Description of the task: Both the line containing "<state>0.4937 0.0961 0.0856" and the line containing "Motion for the" belong to the span. Output exactly that span from the listing below, and nothing outside it.

Data shown:
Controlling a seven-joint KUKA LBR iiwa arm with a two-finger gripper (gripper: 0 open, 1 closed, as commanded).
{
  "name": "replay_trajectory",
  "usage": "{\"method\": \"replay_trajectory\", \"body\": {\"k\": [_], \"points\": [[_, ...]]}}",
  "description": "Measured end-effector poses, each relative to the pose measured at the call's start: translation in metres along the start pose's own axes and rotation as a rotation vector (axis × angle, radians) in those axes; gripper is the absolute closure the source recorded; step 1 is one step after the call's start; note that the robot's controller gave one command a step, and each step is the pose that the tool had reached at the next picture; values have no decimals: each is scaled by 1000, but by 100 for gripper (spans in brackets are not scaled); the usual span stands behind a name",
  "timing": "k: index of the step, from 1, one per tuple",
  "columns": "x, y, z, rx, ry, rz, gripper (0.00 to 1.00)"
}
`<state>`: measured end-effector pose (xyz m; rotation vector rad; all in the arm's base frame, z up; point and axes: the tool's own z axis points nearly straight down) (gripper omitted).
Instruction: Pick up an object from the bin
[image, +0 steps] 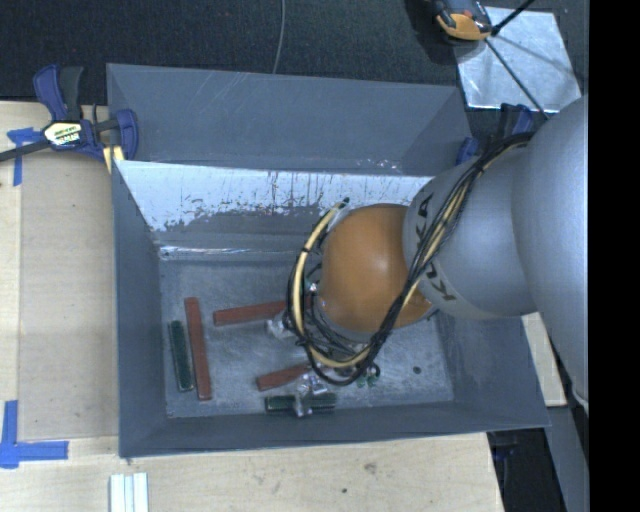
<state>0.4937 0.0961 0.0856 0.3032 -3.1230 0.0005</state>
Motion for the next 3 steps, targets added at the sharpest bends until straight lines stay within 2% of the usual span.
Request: {"method": "replay_trajectory", "body": {"k": [1, 3], "points": [[8, -27, 5, -9, 18, 20, 100], [8, -27, 5, -8, 19, 21, 100]]}}
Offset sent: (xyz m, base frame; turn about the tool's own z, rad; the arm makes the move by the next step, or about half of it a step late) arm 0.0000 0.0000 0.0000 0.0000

Answer for the task:
<state>0.4937 0.0961 0.0856 0.3032 -3.1230 0.0005</state>
Motion for the next 3 steps, targets added at the sharpest bends until straight lines stay within 2% of the usual span.

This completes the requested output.